Implications of a Fiduciary Relationship in Pakistan

 

What is a Fiduciary?

The term ‘fiduciary’ is derived from Roman Law. As a noun, it means a person holding the character of a trustee, or a character analogous to that of a trustee, in respect of the trust or confidence involved in such a relationship, and the good faith and honesty which the relationship requires. As an adjective, it means the nature of the trust or of a relationship analogous to a trust which is related to or founded upon trust or confidence.[1]

In the words of Lord Millett, a fiduciary is “someone who has undertaken to act for or on behalf of another in a particular matter in circumstances which give rise to a relationship of trust and confidence”.[2]

Walker provides a more detailed definition of a fiduciary as follows:

A ‘fiduciary’ is a person in a position of trust, or occupying a position of power and confidence with respect to another such that he is obliged by various rules of law to act solely in the interest of the other, whose rights he has to protect. He may not make any profit or advantage from the relationship without full disclosure. The category includes trustees, company promoters and directors, guardians, solicitors and clients and others similarly placed.[3]

What is a Fiduciary Relationship?

A fiduciary relationship has been said to arise where one party reposes confidence in another who is expected to act in the interests of the first party rather than in his own interests. Whenever two persons stand in such a situation that confidence or trust is placed by one upon the other, there arises a presumption that a fiduciary relationship exists between them. Such a confidential situation may arise from a contract or by some gratuitous understanding, or it may be upon previous request or undertaken without any authority.[4]

Duties of a Fiduciary

Lord Millet listed the duties of a fiduciary in his judgment in Bristol and West Building Society v Mothew[5]: a fiduciary must act in good faith; he must not make a profit out of his trust; he must not place himself in a position where his duty and his interest may conflict; and he must not act for his own benefit or for the benefit of a third person without the informed consent of his principal.
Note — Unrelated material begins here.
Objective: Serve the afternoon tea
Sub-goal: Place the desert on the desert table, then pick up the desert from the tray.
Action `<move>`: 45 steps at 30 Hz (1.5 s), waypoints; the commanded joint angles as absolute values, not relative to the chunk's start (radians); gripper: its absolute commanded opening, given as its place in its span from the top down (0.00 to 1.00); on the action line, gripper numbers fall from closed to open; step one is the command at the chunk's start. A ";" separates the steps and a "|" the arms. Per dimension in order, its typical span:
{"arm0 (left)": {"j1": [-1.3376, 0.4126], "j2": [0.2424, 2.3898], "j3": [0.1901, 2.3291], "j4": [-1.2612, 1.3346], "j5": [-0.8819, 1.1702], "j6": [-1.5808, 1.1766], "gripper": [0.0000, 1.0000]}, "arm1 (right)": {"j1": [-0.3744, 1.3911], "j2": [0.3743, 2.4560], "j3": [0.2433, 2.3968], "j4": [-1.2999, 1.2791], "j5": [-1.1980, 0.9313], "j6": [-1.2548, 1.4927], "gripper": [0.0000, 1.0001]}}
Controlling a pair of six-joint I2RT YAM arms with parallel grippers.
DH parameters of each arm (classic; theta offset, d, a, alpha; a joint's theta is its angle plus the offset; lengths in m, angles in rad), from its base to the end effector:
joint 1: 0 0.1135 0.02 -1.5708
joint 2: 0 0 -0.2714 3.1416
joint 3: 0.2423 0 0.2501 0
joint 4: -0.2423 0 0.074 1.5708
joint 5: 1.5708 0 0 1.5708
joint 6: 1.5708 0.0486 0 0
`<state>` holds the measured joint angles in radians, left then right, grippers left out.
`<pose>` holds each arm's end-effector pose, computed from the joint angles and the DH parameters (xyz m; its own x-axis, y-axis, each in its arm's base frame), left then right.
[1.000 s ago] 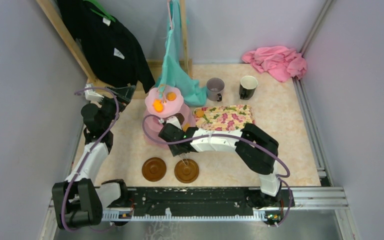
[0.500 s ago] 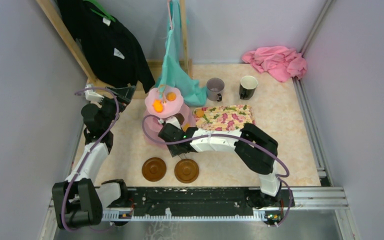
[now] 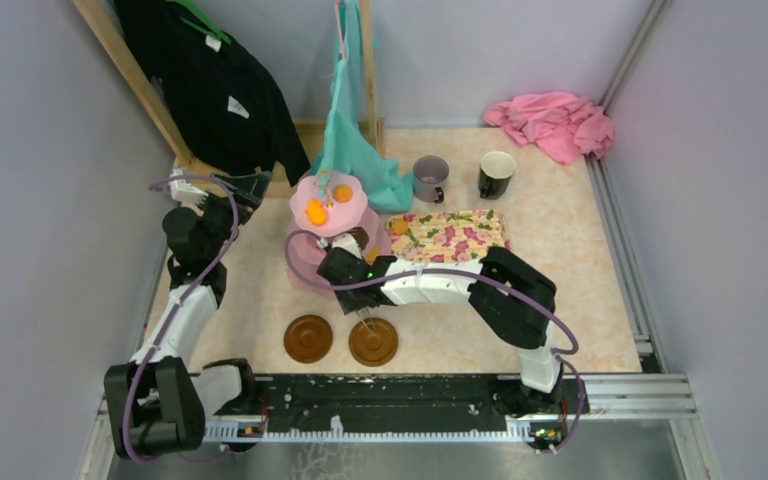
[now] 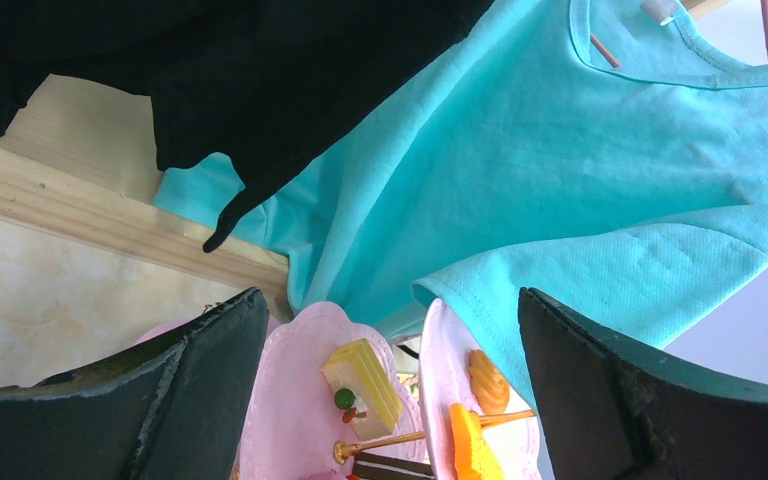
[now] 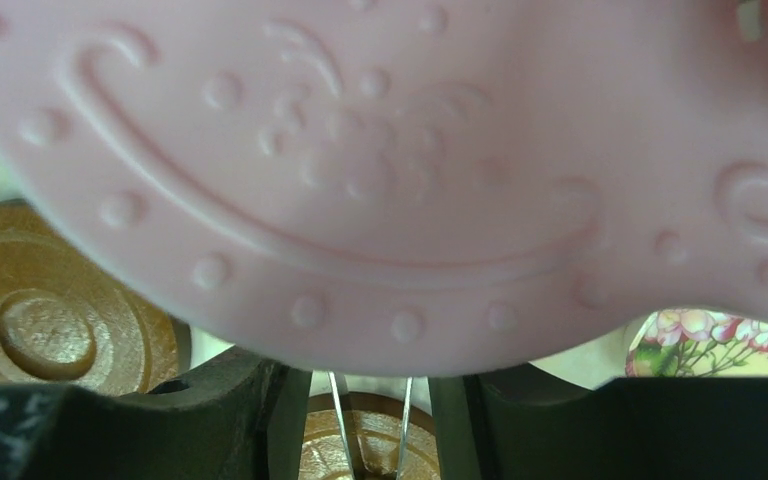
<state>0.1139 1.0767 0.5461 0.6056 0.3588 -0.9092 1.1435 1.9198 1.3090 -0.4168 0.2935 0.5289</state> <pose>0.2506 0.0115 0.2903 -0.1448 -0.7601 -0.6334 0.2071 0.6027 -0.7706 0.1820 0.3659 0.1753 -0.7146 -0.4038 -0.5712 -0.5196 0.8531 0.0470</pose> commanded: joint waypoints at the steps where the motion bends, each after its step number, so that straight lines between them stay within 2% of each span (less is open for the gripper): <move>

Fiduciary duties are negative in nature. They impose an obligation on the fiduciary not to do certain things: not to place himself in a position in which there might be a conflict between the duties owed to the principal and the fiduciary’s personal interest, and the overlapping duty not to obtain some improper benefit or gain from his position as a fiduciary. Lord Herschell explained the rationale for imposing these obligations on the fiduciary in the following terms:

It is an inflexible rule of a Court of Equity that a person in a fiduciary position, is not, unless otherwise expressly provided, entitled to make a profit; he is not allowed to put himself in a position where his interest and duty conflict. It does not appear to me that this rule is, as has been said, founded upon principles of morality. I regard it rather as based on the consideration that, human nature being what it is, there is danger, in such circumstances, of the person holding a fiduciary position being swayed by interest rather than by duty, and thus prejudicing those whom he was bound to protect.[6]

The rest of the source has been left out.